Recorded data:
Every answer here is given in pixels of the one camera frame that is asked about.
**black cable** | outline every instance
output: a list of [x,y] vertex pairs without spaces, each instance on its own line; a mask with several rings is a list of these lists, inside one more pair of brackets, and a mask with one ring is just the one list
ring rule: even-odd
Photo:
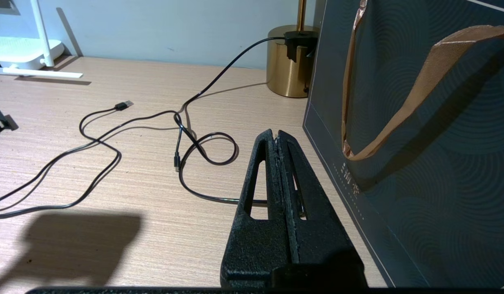
[[256,47],[257,45],[261,44],[261,43],[264,43],[264,42],[267,42],[267,41],[272,41],[272,40],[284,40],[285,38],[284,37],[269,37],[269,38],[265,38],[265,39],[262,39],[260,41],[257,41],[256,43],[248,46],[248,48],[246,48],[245,50],[243,50],[240,54],[238,54],[215,78],[214,80],[212,80],[206,87],[205,89],[202,89],[199,93],[197,93],[196,95],[194,95],[192,98],[188,99],[185,103],[183,103],[183,105],[181,106],[181,109],[178,111],[178,112],[183,112],[183,110],[185,110],[185,108],[191,103],[193,102],[194,100],[198,99],[201,95],[203,95],[208,89],[210,89],[210,87],[212,87],[214,85],[215,82],[217,82],[221,76],[241,57],[243,56],[243,54],[247,53],[248,50]]
[[[79,152],[79,151],[82,151],[82,150],[85,150],[85,149],[88,149],[89,147],[93,147],[95,145],[104,145],[105,147],[108,147],[110,149],[112,149],[114,152],[116,152],[116,157],[112,160],[112,162],[110,162],[109,165],[107,165],[107,167],[105,167],[93,180],[93,182],[90,183],[89,187],[87,188],[87,190],[74,202],[72,203],[69,203],[67,205],[42,205],[42,206],[37,206],[37,207],[31,207],[31,208],[26,208],[26,209],[21,209],[21,210],[17,210],[15,212],[7,212],[7,213],[4,213],[4,214],[0,214],[0,219],[3,219],[3,218],[9,218],[9,217],[12,217],[12,216],[19,216],[21,214],[27,214],[29,212],[38,212],[38,211],[41,211],[41,210],[48,210],[48,209],[64,209],[64,208],[69,208],[69,207],[72,207],[72,206],[75,206],[77,205],[78,203],[82,202],[92,191],[93,189],[97,186],[97,184],[108,174],[110,173],[110,171],[112,171],[114,169],[114,167],[116,167],[116,165],[120,162],[121,160],[121,157],[122,157],[122,154],[121,152],[116,149],[115,147],[105,143],[104,141],[101,141],[101,139],[103,139],[105,136],[108,136],[110,133],[114,132],[115,130],[118,130],[119,128],[122,128],[123,126],[129,124],[129,123],[132,123],[134,121],[138,121],[138,120],[146,120],[146,119],[152,119],[152,118],[155,118],[155,117],[158,117],[158,116],[161,116],[161,115],[164,115],[164,114],[168,114],[168,113],[174,113],[174,121],[175,123],[179,126],[179,134],[178,134],[178,140],[177,140],[177,143],[176,143],[176,151],[175,151],[175,159],[177,159],[177,164],[178,164],[178,171],[179,171],[179,181],[181,183],[181,185],[183,186],[183,188],[185,188],[186,190],[188,190],[189,192],[191,192],[192,194],[200,197],[200,198],[203,198],[203,199],[207,199],[207,200],[211,200],[211,201],[218,201],[218,202],[222,202],[222,203],[236,203],[239,201],[239,199],[235,199],[235,198],[222,198],[222,197],[215,197],[215,196],[208,196],[208,195],[204,195],[204,194],[201,194],[201,193],[198,193],[198,192],[195,192],[194,190],[190,189],[186,184],[185,184],[185,181],[183,180],[183,168],[185,167],[185,164],[186,164],[186,160],[187,158],[190,156],[190,154],[192,153],[192,151],[194,151],[194,149],[197,149],[199,151],[199,153],[201,154],[201,156],[209,163],[211,164],[214,164],[214,165],[226,165],[226,164],[229,164],[231,162],[233,162],[235,160],[235,158],[237,157],[237,143],[234,141],[234,139],[229,136],[228,134],[225,134],[223,132],[213,132],[213,133],[210,133],[210,134],[207,134],[205,136],[202,136],[200,139],[196,140],[196,138],[194,138],[194,136],[192,136],[192,134],[187,130],[187,128],[185,128],[185,126],[182,124],[181,122],[181,116],[179,115],[180,112],[184,111],[185,108],[191,103],[193,102],[194,100],[198,99],[201,95],[203,95],[210,87],[212,87],[212,85],[214,85],[214,83],[219,80],[219,78],[221,78],[221,76],[243,55],[245,54],[248,50],[252,49],[253,47],[255,47],[256,45],[259,45],[260,43],[263,43],[263,42],[266,42],[266,41],[270,41],[270,40],[280,40],[280,39],[284,39],[284,37],[270,37],[270,38],[267,38],[267,39],[263,39],[263,40],[260,40],[252,45],[250,45],[248,48],[246,48],[245,50],[243,50],[238,56],[236,56],[217,76],[216,78],[214,78],[204,89],[202,89],[202,91],[200,91],[198,94],[194,95],[192,98],[188,99],[185,103],[183,103],[183,105],[181,106],[181,109],[179,111],[173,111],[173,110],[166,110],[166,111],[162,111],[162,112],[159,112],[155,115],[152,115],[152,116],[148,116],[148,117],[140,117],[140,118],[135,118],[135,119],[131,119],[129,121],[126,121],[120,125],[118,125],[117,127],[114,127],[112,128],[111,130],[107,131],[106,133],[104,133],[103,135],[101,135],[100,137],[98,138],[93,138],[91,136],[88,136],[87,134],[85,134],[84,132],[84,127],[83,127],[83,123],[86,119],[88,119],[90,116],[93,116],[93,115],[97,115],[97,114],[101,114],[101,113],[104,113],[104,112],[109,112],[109,111],[114,111],[114,110],[124,110],[125,108],[128,108],[129,106],[132,105],[132,102],[123,102],[123,103],[120,103],[120,104],[117,104],[114,108],[110,108],[110,109],[106,109],[106,110],[101,110],[101,111],[96,111],[96,112],[92,112],[91,114],[88,114],[86,116],[84,116],[84,118],[80,121],[80,124],[79,124],[79,128],[80,128],[80,134],[82,136],[84,136],[85,138],[89,139],[91,142],[85,144],[85,145],[82,145],[80,147],[76,147],[74,149],[70,149],[68,151],[65,151],[63,153],[61,153],[59,156],[57,156],[56,158],[54,158],[53,160],[51,160],[47,165],[45,165],[41,171],[39,171],[39,173],[34,177],[32,178],[30,181],[28,181],[27,183],[23,184],[22,186],[20,186],[19,188],[16,188],[15,190],[7,193],[6,195],[3,195],[2,197],[0,197],[0,201],[3,201],[4,199],[7,199],[8,197],[14,195],[15,193],[23,190],[24,188],[26,188],[27,186],[31,185],[33,182],[35,182],[38,178],[41,177],[40,181],[34,186],[34,188],[27,194],[25,195],[22,199],[20,199],[20,201],[17,201],[15,204],[13,205],[10,205],[9,207],[12,207],[14,205],[16,205],[17,203],[20,203],[21,201],[23,201],[26,197],[28,197],[28,195],[30,195],[34,190],[35,188],[37,188],[37,186],[41,183],[41,181],[43,181],[43,179],[45,178],[45,176],[47,175],[49,169],[54,165],[56,164],[56,162],[58,162],[60,159],[64,158],[65,156],[68,156],[72,153],[75,153],[75,152]],[[181,133],[182,132],[185,132],[185,134],[188,136],[188,138],[192,141],[192,145],[189,147],[189,149],[187,149],[187,152],[185,153],[185,155],[183,156],[183,160],[179,160],[179,145],[180,145],[180,142],[181,142]],[[203,147],[201,146],[201,144],[207,140],[207,139],[211,139],[213,138],[214,136],[221,136],[223,138],[226,138],[228,139],[229,141],[231,141],[234,145],[234,152],[232,154],[232,156],[228,159],[228,160],[225,160],[223,162],[215,162],[214,160],[211,160],[208,156],[207,156],[207,153],[205,152],[205,150],[203,149]],[[265,204],[267,203],[266,200],[254,200],[254,203],[261,203],[261,204]]]

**usb connector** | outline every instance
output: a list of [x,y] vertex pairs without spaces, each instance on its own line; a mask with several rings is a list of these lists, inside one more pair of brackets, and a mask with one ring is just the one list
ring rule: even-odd
[[174,167],[176,168],[176,172],[179,172],[179,165],[181,165],[181,158],[179,157],[179,153],[176,152],[174,155]]
[[132,105],[134,105],[134,103],[132,103],[129,100],[129,101],[125,101],[125,102],[121,102],[119,104],[116,104],[116,106],[114,106],[114,108],[116,108],[116,110],[124,110],[125,108],[129,108],[129,106],[132,106]]

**light blue wall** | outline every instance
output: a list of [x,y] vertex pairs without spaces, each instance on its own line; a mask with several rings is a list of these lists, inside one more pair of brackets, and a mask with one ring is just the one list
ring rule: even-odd
[[[37,38],[29,0],[0,13],[0,36]],[[277,26],[295,24],[297,0],[39,0],[50,39],[76,54],[61,8],[84,56],[225,65]],[[307,2],[312,24],[315,0]],[[264,69],[266,45],[236,65]]]

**desk surface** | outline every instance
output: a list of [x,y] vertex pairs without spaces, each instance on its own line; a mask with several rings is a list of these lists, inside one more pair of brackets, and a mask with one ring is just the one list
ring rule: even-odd
[[[0,196],[31,179],[61,152],[87,143],[77,126],[84,115],[125,100],[134,102],[125,111],[90,123],[86,132],[98,136],[131,118],[178,110],[221,70],[71,57],[62,58],[56,68],[82,72],[84,77],[0,75],[0,109],[19,125],[0,135]],[[256,136],[268,128],[290,133],[363,259],[368,284],[385,286],[303,132],[306,99],[280,97],[264,81],[262,70],[233,68],[209,95],[189,106],[194,132],[230,134],[239,145],[239,157],[228,166],[213,166],[193,153],[185,166],[185,181],[205,194],[239,197]],[[0,293],[23,293],[42,285],[219,286],[235,205],[199,199],[179,184],[172,164],[177,129],[170,115],[128,127],[107,141],[123,153],[120,164],[82,203],[0,220]],[[181,154],[190,145],[187,141]],[[224,140],[211,141],[205,148],[216,160],[232,152]],[[114,156],[106,147],[94,147],[64,158],[17,208],[74,201]],[[264,198],[265,178],[258,178],[255,197]],[[0,208],[24,194],[3,201]],[[252,215],[265,218],[266,209],[254,208]]]

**brass cylinder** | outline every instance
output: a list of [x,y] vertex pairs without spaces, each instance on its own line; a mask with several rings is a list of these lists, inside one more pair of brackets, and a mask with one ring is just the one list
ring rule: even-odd
[[[297,26],[281,26],[273,28],[269,37],[283,36],[285,32],[295,31]],[[312,26],[304,26],[305,31],[317,31]],[[286,57],[284,40],[268,41],[267,52],[267,87],[272,92],[285,97],[308,97],[308,87],[312,77],[314,58],[306,57],[307,48],[297,47],[297,62]]]

■ Your instructions ■
Scan the data above for the string "outline". Copy every line in which it appears.

■ Result ■
**black cable** | outline every instance
**usb connector** | outline every instance
**light blue wall** | outline every instance
**desk surface** | outline every instance
**brass cylinder** | outline every instance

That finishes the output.